# px4 compact safety switch issues



## youngvet24 (Aug 21, 2013)

So I got my px4 way back in sept 13. I have yet to shoot it (medical and family matters) but when I practice dry firing with it its difficult to switch the safety off. Granted I do have small hands, I still dont like the fact I have to readjust my grip just to mess with the safety. I know I could just leave it off but thaf defeats the purpose of having the manual safety. Is this just a break in thing or are my not so manly hands gonna ruin this gun for me?


----------



## GCBHM (Mar 24, 2014)

youngvet24 said:


> So I got my px4 way back in sept 13. I have yet to shoot it (medical and family matters) but when I practice dry firing with it its difficult to switch the safety off. Granted I do have small hands, I still dont like the fact I have to readjust my grip just to mess with the safety. I know I could just leave it off but thaf defeats the purpose of having the manual safety. Is this just a break in thing or are my not so manly hands gonna ruin this gun for me?

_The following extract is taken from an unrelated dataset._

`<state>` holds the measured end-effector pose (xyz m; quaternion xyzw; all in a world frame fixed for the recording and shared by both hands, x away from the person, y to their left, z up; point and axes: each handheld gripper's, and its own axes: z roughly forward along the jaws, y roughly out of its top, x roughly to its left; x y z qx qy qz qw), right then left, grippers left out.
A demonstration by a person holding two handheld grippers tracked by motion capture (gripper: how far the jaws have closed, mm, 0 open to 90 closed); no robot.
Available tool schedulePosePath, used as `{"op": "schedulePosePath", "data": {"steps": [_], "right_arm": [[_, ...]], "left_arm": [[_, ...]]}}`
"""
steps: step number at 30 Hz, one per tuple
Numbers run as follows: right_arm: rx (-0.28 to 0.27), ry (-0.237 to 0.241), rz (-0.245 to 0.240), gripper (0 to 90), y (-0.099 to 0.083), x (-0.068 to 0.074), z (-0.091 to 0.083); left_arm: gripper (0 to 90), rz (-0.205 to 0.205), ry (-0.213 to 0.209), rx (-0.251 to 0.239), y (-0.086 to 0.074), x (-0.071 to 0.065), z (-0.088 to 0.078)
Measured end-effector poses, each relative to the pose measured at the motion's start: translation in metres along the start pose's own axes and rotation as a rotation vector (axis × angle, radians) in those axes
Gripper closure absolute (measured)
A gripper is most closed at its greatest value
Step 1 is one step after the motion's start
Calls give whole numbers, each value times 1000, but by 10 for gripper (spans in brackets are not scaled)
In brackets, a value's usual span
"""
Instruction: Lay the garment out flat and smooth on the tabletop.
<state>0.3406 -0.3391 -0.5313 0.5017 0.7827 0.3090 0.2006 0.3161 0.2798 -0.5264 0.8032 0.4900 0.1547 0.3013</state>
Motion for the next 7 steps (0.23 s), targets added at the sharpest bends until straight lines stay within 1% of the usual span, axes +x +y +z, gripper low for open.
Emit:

I have that problem with the 1911. I also had a similar issue with the M&P series pistols. Not with the safety, but the slide release. I carry the Glock 19 Gen 4, and I also have the 17 Gen 4 as well. I recommend finding a pistol that fits your hand perfectly, and going with it. I'm sure there will be a few that fit that bill, and certainly nothing wrong with owning them all, but I tend to like to stick with one pistol. One reason I have the Glock 17 and 19 is b/c the 17 mags work in the 19, so it's easy to reload in a tight. But I also love the Sig P226. While it is a little larger than the 17, it still fits my hand extremely well and is easy to operate, i.e. don't have to readjust your grip just to mess with the safety. You may also want to look at the Steyr pistol series. Excellent pistols!!!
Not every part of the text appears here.